In fact, I also basically do one turn simulation, per turn prioritizing games based on number of medals, with some expectation on whether games are about to end. Not enough for Legend (I should switch to full simulation for that I guess), but at least enough for high gold (current Gold 207).
Per mini-game (except for Skating) it is pretty doable to write code dedicated to doing the best possible move in that game. It is guaranteed that, if you run a mini-game-specific code, you will get silver or gold for it multiple times (since other players are not continuously focusing on that specific mini-game). If you then decide which of the mini-game-specific codes you use based on which mini-game has the lowest number of gold/silver medals, you will most certainly start getting some wins.

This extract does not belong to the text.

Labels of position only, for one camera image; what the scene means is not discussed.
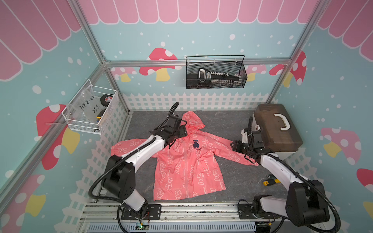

In first , I do the diving alone 2 times in Silver , and after only hurdle and archery , skating doing alone. I skip the 0 score.But I have many 3rd place.
I have a replay of my game, somebody can help me ?? What did you think about ?
How did you do your randomPlayout? Totally randomly like random.randint(0, 3)
Yeap, purely random
Hi Di Masta,
Can you see my code , I have the same problem like you that I didn’ happen to resolve.
If you have time, and if you want , I’ll be happy , Thanks Di MAsta to answer me each time !!!
The main problem on my side was caused by the evaluation function. Try different approaches for it. The one that worked for me best was:
- Reward is my_score / total_score (with a epsilon free silver medal for all players).
Allright, nothing run for me !!! But i see some error in my code , i think it’ll be better after.
Do you have one tree only, or for each player?